YOUR ASSIGNMENT | Isolate every line in the records below with "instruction" in it.

::: LISTED RECORDS

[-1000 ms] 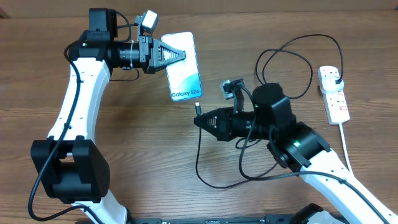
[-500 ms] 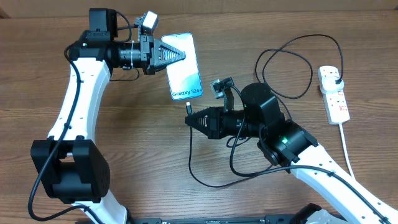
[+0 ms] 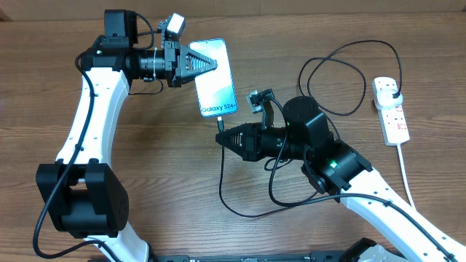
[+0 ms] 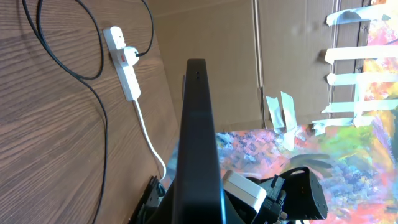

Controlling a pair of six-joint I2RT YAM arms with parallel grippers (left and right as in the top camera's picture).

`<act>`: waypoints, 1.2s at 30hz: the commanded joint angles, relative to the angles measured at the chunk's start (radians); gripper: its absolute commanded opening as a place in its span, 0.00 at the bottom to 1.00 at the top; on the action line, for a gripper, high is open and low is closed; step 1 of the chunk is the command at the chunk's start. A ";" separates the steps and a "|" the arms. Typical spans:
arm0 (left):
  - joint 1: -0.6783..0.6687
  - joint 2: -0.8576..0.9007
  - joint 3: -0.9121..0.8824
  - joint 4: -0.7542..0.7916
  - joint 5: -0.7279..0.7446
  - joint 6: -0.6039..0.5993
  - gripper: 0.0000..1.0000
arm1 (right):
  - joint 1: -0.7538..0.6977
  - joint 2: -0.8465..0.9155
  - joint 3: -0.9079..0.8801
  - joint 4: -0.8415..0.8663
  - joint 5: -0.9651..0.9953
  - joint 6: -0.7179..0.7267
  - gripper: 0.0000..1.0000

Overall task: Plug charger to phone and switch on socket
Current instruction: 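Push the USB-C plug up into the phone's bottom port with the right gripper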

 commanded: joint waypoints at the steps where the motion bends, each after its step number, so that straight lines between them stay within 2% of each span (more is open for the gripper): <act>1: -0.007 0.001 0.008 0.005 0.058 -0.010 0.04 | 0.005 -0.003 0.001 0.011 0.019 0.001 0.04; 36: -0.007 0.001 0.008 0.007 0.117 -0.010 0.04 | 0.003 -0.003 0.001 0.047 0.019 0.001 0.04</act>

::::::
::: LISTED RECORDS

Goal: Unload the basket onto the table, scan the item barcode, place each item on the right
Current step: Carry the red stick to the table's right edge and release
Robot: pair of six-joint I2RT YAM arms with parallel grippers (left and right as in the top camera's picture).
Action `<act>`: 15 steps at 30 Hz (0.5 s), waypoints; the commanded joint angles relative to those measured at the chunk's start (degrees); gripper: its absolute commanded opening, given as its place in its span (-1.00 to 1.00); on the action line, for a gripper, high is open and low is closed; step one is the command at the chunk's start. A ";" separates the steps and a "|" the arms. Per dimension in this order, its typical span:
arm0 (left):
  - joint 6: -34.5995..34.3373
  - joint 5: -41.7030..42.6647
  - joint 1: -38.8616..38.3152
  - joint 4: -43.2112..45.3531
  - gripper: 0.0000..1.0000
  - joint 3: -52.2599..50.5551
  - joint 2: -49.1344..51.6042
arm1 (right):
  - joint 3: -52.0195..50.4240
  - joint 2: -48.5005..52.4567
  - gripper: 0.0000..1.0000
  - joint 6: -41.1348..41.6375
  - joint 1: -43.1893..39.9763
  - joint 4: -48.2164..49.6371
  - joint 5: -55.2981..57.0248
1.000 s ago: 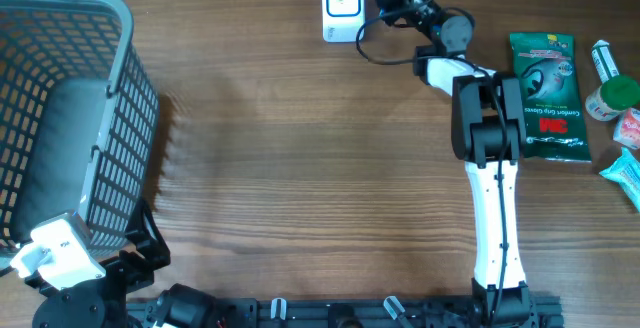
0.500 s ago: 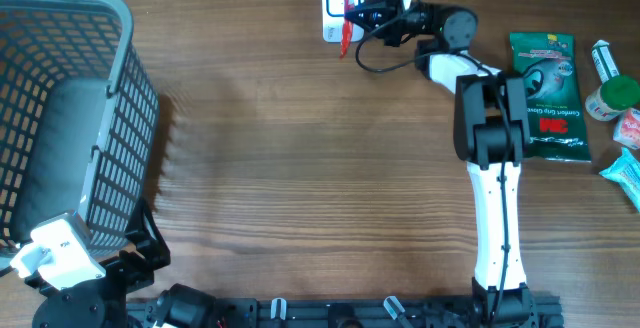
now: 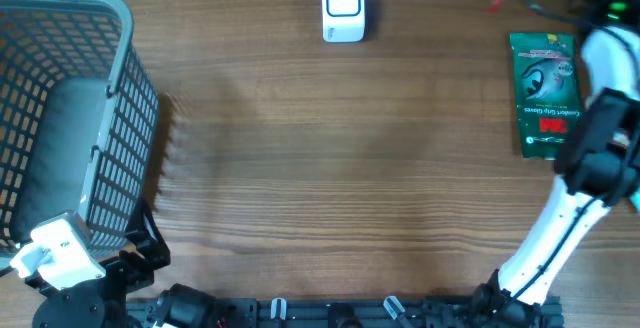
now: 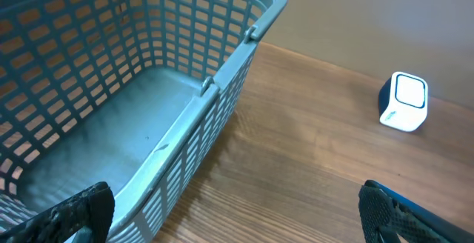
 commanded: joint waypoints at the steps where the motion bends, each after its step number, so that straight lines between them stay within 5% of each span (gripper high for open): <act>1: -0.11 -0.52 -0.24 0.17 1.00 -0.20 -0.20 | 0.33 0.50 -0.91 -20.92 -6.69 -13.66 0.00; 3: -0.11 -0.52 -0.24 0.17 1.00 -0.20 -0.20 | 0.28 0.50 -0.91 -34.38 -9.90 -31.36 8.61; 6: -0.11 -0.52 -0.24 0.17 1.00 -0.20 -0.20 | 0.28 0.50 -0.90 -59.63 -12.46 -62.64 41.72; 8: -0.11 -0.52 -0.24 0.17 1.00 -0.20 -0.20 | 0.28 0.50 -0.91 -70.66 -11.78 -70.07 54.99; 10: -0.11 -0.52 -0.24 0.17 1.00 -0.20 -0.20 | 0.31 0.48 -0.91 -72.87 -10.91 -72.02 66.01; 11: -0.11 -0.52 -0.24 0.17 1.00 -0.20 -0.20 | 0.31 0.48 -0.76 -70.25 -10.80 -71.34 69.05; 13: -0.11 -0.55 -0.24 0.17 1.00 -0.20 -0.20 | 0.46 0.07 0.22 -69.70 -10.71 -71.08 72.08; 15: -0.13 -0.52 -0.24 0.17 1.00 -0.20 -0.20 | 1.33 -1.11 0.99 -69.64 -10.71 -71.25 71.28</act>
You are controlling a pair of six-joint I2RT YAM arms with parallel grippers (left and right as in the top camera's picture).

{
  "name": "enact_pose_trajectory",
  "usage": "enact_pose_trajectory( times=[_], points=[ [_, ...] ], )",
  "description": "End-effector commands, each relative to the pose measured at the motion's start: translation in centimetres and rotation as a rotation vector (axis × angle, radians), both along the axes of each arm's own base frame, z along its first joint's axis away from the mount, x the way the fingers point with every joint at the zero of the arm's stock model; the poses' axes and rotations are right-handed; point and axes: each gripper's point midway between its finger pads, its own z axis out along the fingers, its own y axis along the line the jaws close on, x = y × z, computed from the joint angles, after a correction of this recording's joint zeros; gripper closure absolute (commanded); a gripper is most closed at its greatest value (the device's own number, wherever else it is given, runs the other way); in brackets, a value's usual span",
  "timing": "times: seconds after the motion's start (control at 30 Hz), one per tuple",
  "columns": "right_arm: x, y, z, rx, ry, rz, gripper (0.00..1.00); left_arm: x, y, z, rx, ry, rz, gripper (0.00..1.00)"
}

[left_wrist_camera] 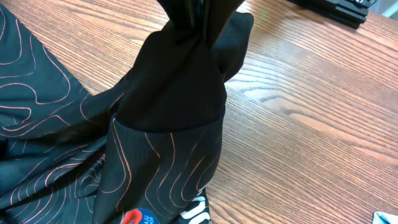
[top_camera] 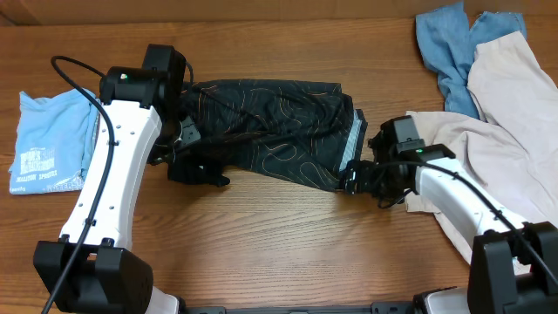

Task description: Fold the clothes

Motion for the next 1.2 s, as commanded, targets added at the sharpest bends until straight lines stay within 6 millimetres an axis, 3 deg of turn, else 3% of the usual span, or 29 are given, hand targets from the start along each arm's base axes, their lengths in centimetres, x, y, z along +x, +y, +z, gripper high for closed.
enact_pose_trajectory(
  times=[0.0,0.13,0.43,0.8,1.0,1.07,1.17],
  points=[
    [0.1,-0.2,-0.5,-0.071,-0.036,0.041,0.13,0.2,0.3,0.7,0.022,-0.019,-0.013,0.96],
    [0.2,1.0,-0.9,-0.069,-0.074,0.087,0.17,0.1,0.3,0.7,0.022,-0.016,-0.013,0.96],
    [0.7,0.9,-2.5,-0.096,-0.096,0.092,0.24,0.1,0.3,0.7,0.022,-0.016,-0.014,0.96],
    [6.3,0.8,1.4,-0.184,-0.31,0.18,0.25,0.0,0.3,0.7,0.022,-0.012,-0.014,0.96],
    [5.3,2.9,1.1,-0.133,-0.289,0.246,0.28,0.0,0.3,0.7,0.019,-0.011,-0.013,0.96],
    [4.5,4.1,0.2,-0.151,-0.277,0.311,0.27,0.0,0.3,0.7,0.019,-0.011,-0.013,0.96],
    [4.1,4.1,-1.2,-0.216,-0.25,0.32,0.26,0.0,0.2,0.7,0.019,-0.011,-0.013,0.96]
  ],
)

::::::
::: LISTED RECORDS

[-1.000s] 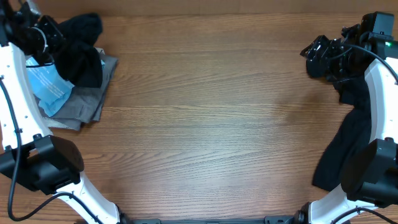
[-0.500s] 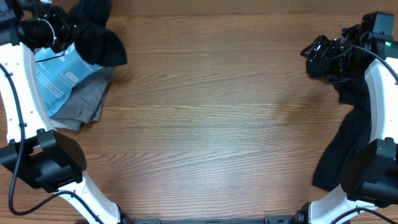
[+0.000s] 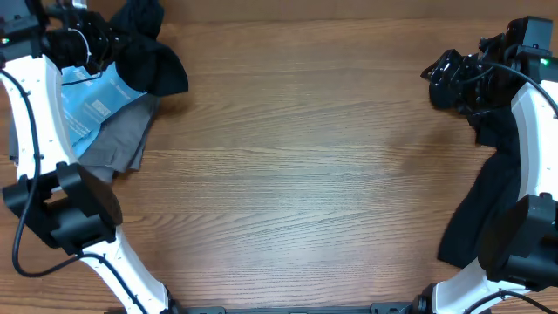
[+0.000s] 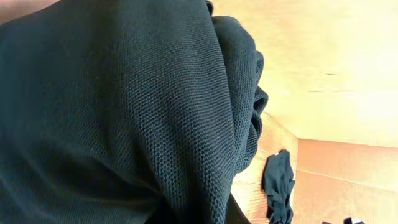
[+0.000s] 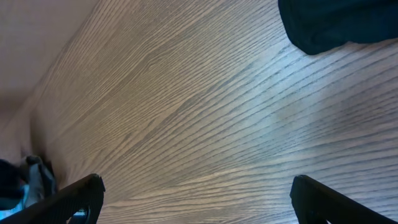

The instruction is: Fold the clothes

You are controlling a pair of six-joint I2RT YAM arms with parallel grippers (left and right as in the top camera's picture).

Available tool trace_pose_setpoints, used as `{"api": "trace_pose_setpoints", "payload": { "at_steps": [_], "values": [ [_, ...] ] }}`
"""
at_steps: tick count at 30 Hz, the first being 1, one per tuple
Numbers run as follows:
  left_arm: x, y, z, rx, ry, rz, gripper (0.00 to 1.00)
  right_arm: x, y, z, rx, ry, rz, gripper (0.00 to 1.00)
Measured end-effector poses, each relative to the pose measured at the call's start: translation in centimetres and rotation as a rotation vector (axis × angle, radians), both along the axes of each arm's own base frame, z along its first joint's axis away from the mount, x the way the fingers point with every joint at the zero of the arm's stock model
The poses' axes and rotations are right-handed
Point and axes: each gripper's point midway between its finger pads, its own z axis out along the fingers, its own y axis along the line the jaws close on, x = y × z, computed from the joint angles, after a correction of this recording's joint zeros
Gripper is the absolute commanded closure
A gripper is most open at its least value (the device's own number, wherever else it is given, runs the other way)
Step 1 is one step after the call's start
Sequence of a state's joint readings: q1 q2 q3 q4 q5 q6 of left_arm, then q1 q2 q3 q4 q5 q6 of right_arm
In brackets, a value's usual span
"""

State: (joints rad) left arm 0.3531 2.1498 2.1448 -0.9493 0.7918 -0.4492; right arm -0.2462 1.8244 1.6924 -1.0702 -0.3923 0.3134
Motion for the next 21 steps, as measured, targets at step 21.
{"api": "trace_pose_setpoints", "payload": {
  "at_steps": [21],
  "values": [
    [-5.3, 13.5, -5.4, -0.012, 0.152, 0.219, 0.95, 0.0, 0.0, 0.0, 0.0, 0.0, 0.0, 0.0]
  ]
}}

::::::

FINISHED EXERCISE |
Current instruction: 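Push the USB-C plug up into the phone's bottom port with the right gripper
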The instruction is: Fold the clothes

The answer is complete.